Matthew Oates, nature and wildlife specialist, looks back on the effects of a mild autumn on our wildlife:
Autumn has been incredibly mild, to date. The south has had a single light frost, a windscreen affair on October 25th. It has also been dry, everywhere – with a drought in Northern Ireland – until the autumn rains arrived, perhaps with a vengeance, after the warmest November day on record (the 1st).
In consequence, many summer plants are flowering in garden and countryside. Even tender summer annuals, such as Nasturtiums, are persisting. In the wild some high summer plants have sprung back into bloom, notably the brambles. Also, many of spring’s flowers are evident, again in both garden and countryside – especially Primrose, violets, Wild Strawberry and, most noticeably, the garden Viburnums.
Insects have lingered long into the autumn. Speckled Wood butterflies made it into November in numbers over much of southern Britain, and dragonflies, moths and crickets and grasshoppers have also persisted well. This year it will be the rains, rather than the frosts, that kill them off.

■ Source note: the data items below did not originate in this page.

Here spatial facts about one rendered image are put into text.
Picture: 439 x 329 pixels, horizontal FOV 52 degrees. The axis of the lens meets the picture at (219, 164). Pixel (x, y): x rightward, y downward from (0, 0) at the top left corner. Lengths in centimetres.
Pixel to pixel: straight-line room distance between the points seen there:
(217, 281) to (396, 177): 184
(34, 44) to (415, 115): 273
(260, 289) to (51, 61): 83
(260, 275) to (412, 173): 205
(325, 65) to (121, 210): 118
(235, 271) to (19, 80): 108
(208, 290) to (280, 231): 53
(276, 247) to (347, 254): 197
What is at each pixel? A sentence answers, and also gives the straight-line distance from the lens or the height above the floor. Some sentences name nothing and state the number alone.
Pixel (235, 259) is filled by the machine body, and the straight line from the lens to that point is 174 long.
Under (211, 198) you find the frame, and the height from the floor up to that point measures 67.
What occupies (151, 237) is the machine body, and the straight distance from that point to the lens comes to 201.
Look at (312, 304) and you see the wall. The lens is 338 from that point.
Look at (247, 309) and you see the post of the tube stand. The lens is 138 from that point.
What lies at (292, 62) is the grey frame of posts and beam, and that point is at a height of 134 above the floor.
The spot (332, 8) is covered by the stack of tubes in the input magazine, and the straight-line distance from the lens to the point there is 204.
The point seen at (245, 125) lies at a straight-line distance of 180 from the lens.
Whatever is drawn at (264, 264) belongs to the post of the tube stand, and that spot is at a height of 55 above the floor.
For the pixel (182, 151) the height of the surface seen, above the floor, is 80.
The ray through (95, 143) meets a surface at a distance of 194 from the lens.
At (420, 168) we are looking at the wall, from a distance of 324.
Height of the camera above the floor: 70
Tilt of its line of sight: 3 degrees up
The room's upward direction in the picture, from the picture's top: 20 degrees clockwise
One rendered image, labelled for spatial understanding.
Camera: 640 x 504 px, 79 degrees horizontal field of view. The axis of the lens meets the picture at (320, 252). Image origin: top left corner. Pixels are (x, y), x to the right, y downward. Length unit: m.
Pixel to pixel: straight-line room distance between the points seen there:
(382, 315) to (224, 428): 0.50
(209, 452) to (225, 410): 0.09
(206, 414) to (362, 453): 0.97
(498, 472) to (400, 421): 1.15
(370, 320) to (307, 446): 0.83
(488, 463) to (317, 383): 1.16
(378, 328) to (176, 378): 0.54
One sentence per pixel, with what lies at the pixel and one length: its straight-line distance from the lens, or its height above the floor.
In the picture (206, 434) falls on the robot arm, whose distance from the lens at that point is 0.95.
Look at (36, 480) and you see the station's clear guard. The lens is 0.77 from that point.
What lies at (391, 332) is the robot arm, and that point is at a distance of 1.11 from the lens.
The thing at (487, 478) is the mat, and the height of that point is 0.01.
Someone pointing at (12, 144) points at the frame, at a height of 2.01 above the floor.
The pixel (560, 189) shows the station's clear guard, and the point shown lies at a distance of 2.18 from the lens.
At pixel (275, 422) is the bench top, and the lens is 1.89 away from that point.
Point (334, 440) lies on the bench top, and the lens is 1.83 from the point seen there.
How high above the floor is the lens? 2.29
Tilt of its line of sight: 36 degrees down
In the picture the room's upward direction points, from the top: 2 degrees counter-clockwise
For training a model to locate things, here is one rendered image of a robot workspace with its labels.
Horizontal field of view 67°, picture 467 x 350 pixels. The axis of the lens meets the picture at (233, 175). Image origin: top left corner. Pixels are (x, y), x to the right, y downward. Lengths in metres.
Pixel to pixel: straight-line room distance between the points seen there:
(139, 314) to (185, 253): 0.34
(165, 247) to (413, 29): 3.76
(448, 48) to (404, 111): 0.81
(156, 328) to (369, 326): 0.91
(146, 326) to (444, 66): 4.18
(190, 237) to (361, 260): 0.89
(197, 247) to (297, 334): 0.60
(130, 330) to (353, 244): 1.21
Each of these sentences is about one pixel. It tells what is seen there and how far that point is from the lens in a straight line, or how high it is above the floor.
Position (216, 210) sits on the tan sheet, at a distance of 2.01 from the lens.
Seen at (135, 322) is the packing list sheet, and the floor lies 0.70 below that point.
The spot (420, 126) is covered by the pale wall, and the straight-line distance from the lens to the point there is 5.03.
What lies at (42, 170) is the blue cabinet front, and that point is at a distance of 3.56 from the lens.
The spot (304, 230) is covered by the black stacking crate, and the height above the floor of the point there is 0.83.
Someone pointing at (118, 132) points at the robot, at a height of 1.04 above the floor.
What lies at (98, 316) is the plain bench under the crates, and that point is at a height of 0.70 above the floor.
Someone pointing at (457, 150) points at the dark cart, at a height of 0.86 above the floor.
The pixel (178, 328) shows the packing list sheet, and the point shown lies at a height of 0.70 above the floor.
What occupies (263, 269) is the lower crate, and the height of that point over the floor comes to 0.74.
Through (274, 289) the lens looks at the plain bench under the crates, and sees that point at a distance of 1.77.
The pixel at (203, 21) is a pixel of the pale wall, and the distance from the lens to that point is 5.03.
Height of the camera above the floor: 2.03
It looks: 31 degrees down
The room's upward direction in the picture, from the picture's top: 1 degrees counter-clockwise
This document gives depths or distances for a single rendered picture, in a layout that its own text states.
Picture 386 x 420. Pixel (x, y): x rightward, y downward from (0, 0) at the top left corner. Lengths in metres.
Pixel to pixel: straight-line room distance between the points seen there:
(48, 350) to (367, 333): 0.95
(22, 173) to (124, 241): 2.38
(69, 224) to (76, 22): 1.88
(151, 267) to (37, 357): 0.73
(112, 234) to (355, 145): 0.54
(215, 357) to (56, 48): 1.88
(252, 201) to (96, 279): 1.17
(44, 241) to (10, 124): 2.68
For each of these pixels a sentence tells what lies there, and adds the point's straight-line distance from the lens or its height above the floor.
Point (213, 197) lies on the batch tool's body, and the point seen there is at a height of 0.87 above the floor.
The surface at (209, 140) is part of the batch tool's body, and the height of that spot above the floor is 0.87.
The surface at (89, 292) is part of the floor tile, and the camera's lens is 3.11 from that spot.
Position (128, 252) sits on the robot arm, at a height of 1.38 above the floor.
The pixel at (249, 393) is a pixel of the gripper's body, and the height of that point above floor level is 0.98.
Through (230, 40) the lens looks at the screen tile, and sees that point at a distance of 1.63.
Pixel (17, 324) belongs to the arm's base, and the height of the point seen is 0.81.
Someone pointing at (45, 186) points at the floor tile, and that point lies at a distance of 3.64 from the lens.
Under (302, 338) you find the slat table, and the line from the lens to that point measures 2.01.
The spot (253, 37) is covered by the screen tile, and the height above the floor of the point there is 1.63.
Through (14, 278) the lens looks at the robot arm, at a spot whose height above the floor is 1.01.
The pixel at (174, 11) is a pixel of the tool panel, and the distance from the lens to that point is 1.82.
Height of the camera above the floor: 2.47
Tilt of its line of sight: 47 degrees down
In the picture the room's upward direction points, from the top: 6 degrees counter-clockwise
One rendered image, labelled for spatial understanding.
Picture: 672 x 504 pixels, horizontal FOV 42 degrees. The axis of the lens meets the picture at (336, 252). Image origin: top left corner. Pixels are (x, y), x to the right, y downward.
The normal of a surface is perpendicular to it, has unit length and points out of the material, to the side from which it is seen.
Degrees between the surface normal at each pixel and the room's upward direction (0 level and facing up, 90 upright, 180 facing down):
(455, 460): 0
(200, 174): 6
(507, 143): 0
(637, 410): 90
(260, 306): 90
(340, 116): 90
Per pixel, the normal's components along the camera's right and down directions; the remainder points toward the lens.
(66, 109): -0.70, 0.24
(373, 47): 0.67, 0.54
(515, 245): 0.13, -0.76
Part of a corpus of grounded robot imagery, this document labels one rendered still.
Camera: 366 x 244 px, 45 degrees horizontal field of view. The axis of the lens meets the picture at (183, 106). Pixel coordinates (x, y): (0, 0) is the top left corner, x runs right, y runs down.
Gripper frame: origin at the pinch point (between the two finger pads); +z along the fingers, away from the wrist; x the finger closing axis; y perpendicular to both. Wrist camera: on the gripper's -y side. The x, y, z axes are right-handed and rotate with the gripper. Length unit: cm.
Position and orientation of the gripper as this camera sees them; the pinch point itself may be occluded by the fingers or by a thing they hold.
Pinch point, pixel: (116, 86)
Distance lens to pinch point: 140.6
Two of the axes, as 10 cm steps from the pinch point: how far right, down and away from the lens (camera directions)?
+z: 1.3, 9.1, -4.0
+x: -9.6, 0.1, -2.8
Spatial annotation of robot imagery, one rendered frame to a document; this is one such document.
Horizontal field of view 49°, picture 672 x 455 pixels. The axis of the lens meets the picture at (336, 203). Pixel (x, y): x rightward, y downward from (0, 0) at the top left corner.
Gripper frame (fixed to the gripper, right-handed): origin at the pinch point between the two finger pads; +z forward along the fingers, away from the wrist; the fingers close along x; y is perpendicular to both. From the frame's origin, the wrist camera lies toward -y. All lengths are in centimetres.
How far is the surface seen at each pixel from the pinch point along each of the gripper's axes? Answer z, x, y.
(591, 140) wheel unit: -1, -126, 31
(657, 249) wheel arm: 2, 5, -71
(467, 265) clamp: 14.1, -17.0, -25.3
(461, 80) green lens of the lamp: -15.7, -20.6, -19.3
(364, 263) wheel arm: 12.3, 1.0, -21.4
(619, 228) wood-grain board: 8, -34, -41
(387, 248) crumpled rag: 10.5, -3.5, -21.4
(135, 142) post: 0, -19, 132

The leaves came off on time, with the exception of the Ash which dropped somewhat early in many districts. The maples flamed deep red this year.
Now, Fieldfare and Redwing seem unusually numerous, perhaps because poor weather in Scandinavia and Russia has pushed them deep into their wintering grounds.
It seems likely that the first part of the winter, at least, will be mild and wet, and perhaps stormy.